Material for the task
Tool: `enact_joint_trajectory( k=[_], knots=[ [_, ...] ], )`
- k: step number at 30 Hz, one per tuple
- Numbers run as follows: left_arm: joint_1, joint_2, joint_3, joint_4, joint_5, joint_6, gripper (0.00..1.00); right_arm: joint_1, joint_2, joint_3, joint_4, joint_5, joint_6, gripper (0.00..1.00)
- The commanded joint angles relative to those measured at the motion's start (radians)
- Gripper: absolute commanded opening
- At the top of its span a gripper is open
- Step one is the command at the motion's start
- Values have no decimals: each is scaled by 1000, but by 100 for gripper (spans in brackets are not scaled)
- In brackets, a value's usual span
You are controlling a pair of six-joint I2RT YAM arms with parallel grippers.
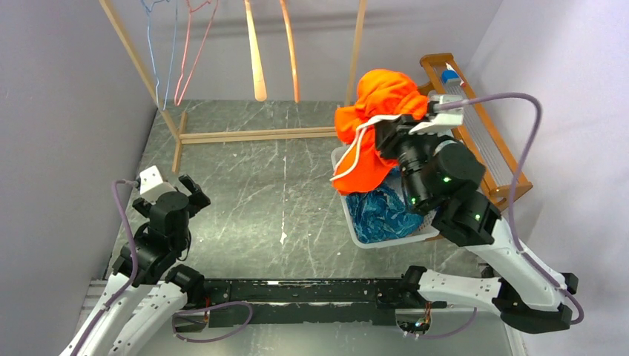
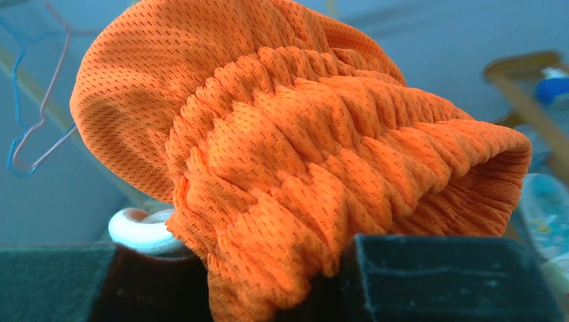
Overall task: Remove the shorts from the hanger
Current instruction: Place the shorts in the basket.
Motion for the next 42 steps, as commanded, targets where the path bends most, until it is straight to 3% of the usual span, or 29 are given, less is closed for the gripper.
enact_joint_trajectory(
  k=[1, 5, 8, 13, 21, 28, 35, 40, 41, 42],
  knots=[
    [4, 10, 23, 3, 6, 5, 96, -2, 17, 77, 82, 182, -202, 2],
    [3, 12, 23, 3, 7, 5, 96, -3, 57, 104, 73, 313, -293, 0],
    [3, 13, 21, 7, 8, 9, 96, -4, 37, 25, 116, 367, -330, 0],
    [3, 16, 21, 9, 12, 11, 96, -46, -13, -173, -49, 461, -105, 0],
    [3, 31, 13, 35, 34, 37, 96, -372, 60, -431, -294, 33, 302, 0],
    [2, 46, 26, 11, 33, 19, 96, -635, 128, -634, -192, -217, 413, 0],
    [2, 19, 20, 14, 29, 20, 95, -674, 220, -759, -86, -415, 470, 15],
    [3, 19, 20, 18, 36, 24, 95, -673, 177, -682, -160, -349, 450, 19],
    [3, 22, 20, 18, 36, 24, 95, -674, 150, -666, -172, -337, 439, 22],
    [4, 25, 21, 16, 34, 24, 95, -674, 125, -651, -183, -325, 431, 33]
  ],
)
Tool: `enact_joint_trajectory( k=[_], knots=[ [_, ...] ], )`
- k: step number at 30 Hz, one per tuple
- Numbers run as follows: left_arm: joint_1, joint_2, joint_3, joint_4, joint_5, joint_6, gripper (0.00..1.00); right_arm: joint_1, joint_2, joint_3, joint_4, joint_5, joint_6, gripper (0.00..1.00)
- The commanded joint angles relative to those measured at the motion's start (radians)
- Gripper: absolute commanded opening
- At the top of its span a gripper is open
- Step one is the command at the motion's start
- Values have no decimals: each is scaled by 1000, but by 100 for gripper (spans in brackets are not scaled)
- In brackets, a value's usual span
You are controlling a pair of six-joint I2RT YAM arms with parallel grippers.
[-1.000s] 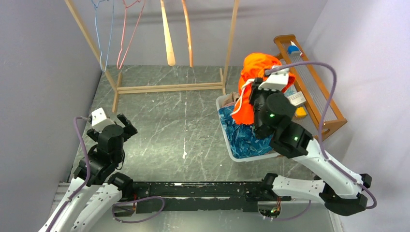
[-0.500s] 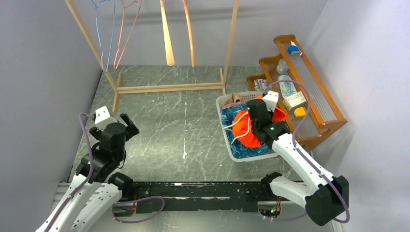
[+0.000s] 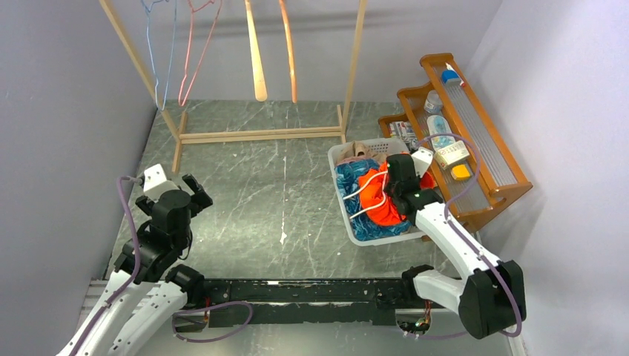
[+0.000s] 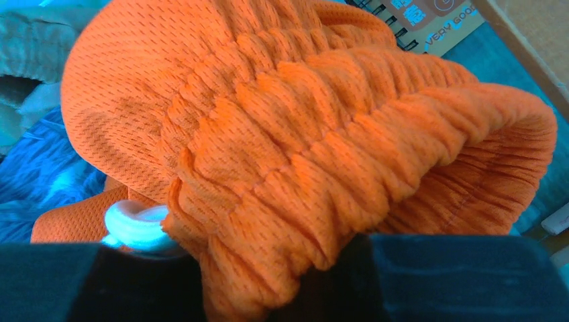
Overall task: Remove the shorts from the hanger
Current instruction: Place the shorts in the basket.
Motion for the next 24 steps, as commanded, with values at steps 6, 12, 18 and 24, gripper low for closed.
enact_joint_trajectory(
  k=[6, 12, 18, 24],
  knots=[
    [4, 6, 25, 5, 8, 4, 95, 5, -162, 128, -167, -55, -42, 47],
    [3, -4, 23, 7, 7, 2, 95, 5, -182, 195, -148, -190, -109, 58],
    [3, -6, 25, 1, 4, -4, 95, 6, -131, 122, -77, -334, -118, 40],
    [3, -10, 25, 0, 5, -3, 95, 6, 117, 39, -41, -426, -107, 27]
  ],
)
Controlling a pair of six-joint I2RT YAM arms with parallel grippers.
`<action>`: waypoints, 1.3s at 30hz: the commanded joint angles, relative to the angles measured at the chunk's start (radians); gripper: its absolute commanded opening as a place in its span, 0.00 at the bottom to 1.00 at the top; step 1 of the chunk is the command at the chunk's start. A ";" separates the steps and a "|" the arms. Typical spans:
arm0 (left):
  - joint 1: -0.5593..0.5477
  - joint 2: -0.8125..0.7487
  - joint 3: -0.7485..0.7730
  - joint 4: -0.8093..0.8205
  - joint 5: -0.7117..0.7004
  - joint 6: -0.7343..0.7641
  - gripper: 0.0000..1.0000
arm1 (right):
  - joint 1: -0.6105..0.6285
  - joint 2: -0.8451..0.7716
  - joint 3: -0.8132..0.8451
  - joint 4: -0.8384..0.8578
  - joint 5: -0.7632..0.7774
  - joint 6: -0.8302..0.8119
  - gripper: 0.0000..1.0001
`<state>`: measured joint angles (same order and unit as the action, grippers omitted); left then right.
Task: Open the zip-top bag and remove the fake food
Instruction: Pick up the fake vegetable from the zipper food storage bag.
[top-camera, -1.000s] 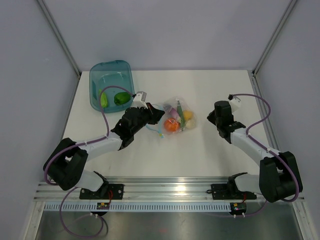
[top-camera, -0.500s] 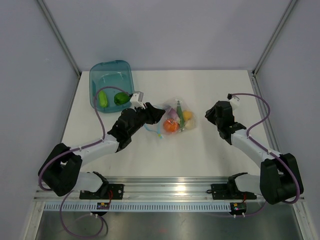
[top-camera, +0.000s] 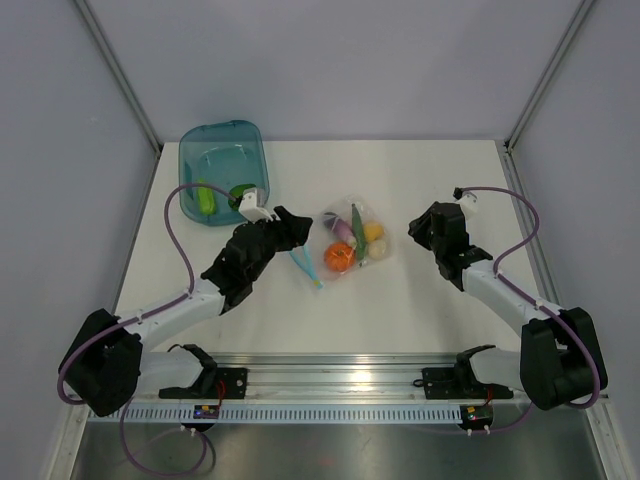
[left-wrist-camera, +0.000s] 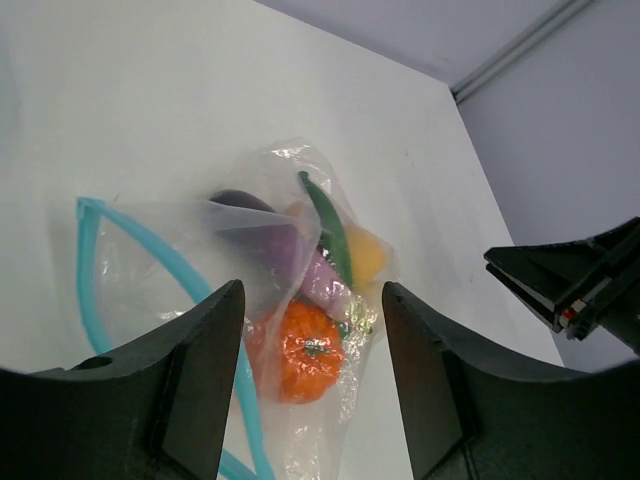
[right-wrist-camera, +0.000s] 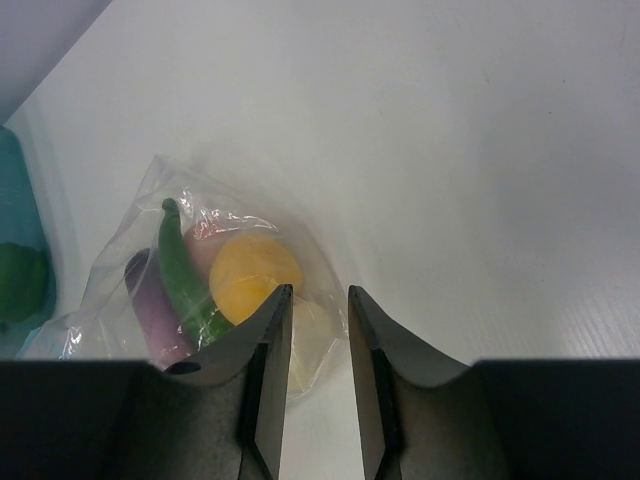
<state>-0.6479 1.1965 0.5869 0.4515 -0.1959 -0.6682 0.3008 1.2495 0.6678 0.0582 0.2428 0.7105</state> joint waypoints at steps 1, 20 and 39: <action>0.001 -0.044 -0.009 -0.080 -0.146 -0.068 0.60 | -0.003 -0.027 -0.002 0.048 -0.010 -0.016 0.36; 0.082 0.104 -0.044 -0.208 -0.100 -0.321 0.17 | -0.003 -0.007 0.003 0.061 -0.039 -0.013 0.37; 0.094 0.340 0.083 0.006 0.113 -0.117 0.29 | -0.002 0.100 0.035 0.100 -0.152 -0.029 0.38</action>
<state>-0.5598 1.5097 0.6289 0.3702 -0.1162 -0.8337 0.3008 1.3197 0.6674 0.1131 0.1356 0.7025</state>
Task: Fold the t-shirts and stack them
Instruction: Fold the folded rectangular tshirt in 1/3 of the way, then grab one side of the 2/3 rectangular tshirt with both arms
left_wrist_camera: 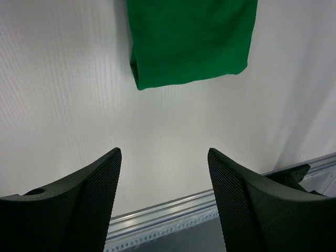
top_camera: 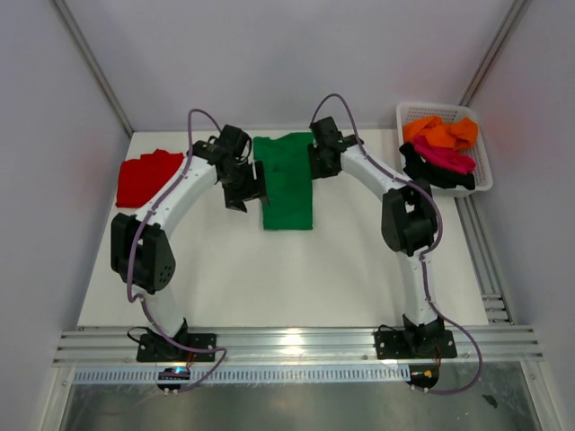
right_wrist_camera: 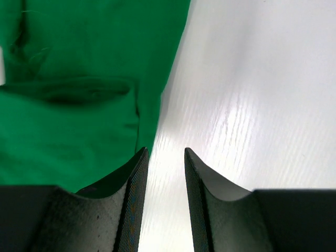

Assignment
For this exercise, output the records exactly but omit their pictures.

Response to the task
Tool: `enact_joint_trajectory( k=[_], knots=[ [_, ...] ], )`
- k: step number at 30 Hz, one per tuple
- Numbers run as follows: left_arm: joint_1, joint_2, joint_3, joint_4, joint_5, joint_6, gripper (0.00..1.00); right_arm: joint_1, joint_2, joint_3, joint_4, joint_5, joint_6, gripper (0.00..1.00)
- The commanded joint angles relative to those measured at the motion's start (radians)
- Gripper: absolute commanded opening
- At the top of its span a gripper is open
- Step one is the command at the motion's start
- Values have no decimals: each is scaled by 1000, but by 100 for gripper (spans in brackets are not scaled)
- In brackets, a value's usual span
You are controlling a pair of six-joint I2RT YAM arms with parallel grippers.
Overall task: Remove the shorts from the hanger
Current instruction: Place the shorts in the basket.
Motion for the next 42 steps, as commanded, targets where the path bends most, until it is straight to 3% of the usual span, or 29 are given, less is closed for the gripper.
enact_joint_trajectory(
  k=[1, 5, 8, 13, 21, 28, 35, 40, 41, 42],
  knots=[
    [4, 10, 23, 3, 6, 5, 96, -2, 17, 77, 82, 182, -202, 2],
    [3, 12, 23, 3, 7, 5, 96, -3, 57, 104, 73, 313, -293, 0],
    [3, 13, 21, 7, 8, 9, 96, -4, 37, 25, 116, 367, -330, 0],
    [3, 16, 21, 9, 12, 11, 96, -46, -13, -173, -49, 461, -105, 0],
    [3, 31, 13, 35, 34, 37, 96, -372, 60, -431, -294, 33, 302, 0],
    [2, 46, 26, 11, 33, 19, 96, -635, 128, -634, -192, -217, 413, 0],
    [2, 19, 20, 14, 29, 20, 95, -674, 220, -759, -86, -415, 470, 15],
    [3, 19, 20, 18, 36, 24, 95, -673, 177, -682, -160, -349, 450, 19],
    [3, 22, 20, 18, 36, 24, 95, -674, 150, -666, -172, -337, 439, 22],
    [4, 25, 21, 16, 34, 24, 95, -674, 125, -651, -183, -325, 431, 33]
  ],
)
Tool: `enact_joint_trajectory( k=[_], knots=[ [_, ...] ], )`
- k: step number at 30 Hz, one per tuple
- Numbers run as follows: left_arm: joint_1, joint_2, joint_3, joint_4, joint_5, joint_6, gripper (0.00..1.00); right_arm: joint_1, joint_2, joint_3, joint_4, joint_5, joint_6, gripper (0.00..1.00)
- The commanded joint angles relative to those measured at the motion's start (radians)
- Gripper: absolute commanded opening
- At the top of its span a gripper is open
- Step one is the command at the motion's start
- Values have no decimals: each is scaled by 1000, but by 100 for gripper (spans in brackets are not scaled)
- In brackets, a value's usual span
You are controlling a pair of six-joint I2RT YAM arms with parallel grippers.
[-1.000s] 
[-0.500s] 
[+0.000s] 
[+0.000s] 
Overall task: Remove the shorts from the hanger
Current instruction: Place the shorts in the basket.
Motion for the next 24 steps, as commanded, with values at steps 6, 12, 18 and 24, gripper low for closed.
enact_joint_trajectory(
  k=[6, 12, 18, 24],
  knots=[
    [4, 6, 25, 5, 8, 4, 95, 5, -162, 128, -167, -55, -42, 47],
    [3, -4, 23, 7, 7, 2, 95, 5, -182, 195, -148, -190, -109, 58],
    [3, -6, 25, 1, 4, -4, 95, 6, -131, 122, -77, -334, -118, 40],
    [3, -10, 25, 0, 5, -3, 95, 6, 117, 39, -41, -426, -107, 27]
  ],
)
Controlling a pair of six-joint I2RT YAM arms with parallel grippers.
`<action>`: waypoints, 1.3s at 30hz: the commanded joint angles, relative to the angles measured at the chunk's start (radians); gripper: its absolute commanded opening as a place in its span, 0.00 at the bottom to 1.00 at the top; step 1 of the chunk is the command at the chunk's start. A ";" separates the steps and a "|" the arms. Typical spans:
arm0 (left):
  - joint 1: -0.5593..0.5477
  - joint 2: -0.8125..0.7487
  - joint 3: -0.7485..0.7730
  - joint 4: -0.8093..0.8205
  - joint 5: -0.7117..0.7004
  - joint 6: -0.7343..0.7641
  - gripper: 0.0000..1.0000
arm1 (right):
  - joint 1: -0.6105..0.6285
  - joint 2: -0.8451..0.7716
  - joint 3: -0.8132..0.8451
  - joint 4: -0.8384..0.8578
  - joint 5: -0.7632..0.7774
  - joint 6: -0.8302..0.8119
  - gripper: 0.0000..1.0001
`<state>`: measured joint angles (same order and unit as the action, grippers omitted); left then right.
Task: Open the zip-top bag and remove the fake food
Instruction: Pick up the fake vegetable from the zipper food storage bag.
[top-camera, -1.000s] 
[top-camera, -0.500s] 
[top-camera, +0.000s] 
[left-wrist-camera, +0.000s] 
[right-wrist-camera, +0.000s] 
<state>-0.6479 1.1965 0.5869 0.4515 -0.1959 -0.6682 0.3008 1.2495 0.6678 0.0582 0.2428 0.7105</state> joint waypoints at steps 1, 20 and 39: <action>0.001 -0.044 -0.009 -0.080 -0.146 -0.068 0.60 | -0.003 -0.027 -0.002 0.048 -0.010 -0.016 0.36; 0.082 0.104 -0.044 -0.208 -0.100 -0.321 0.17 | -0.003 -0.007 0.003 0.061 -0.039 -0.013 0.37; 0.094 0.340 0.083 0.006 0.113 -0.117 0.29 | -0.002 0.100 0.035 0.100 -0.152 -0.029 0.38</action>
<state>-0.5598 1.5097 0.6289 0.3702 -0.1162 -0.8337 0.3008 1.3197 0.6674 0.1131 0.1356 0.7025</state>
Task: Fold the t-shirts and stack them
Instruction: Fold the folded rectangular tshirt in 1/3 of the way, then grab one side of the 2/3 rectangular tshirt with both arms
left_wrist_camera: 
top_camera: 
right_wrist_camera: 

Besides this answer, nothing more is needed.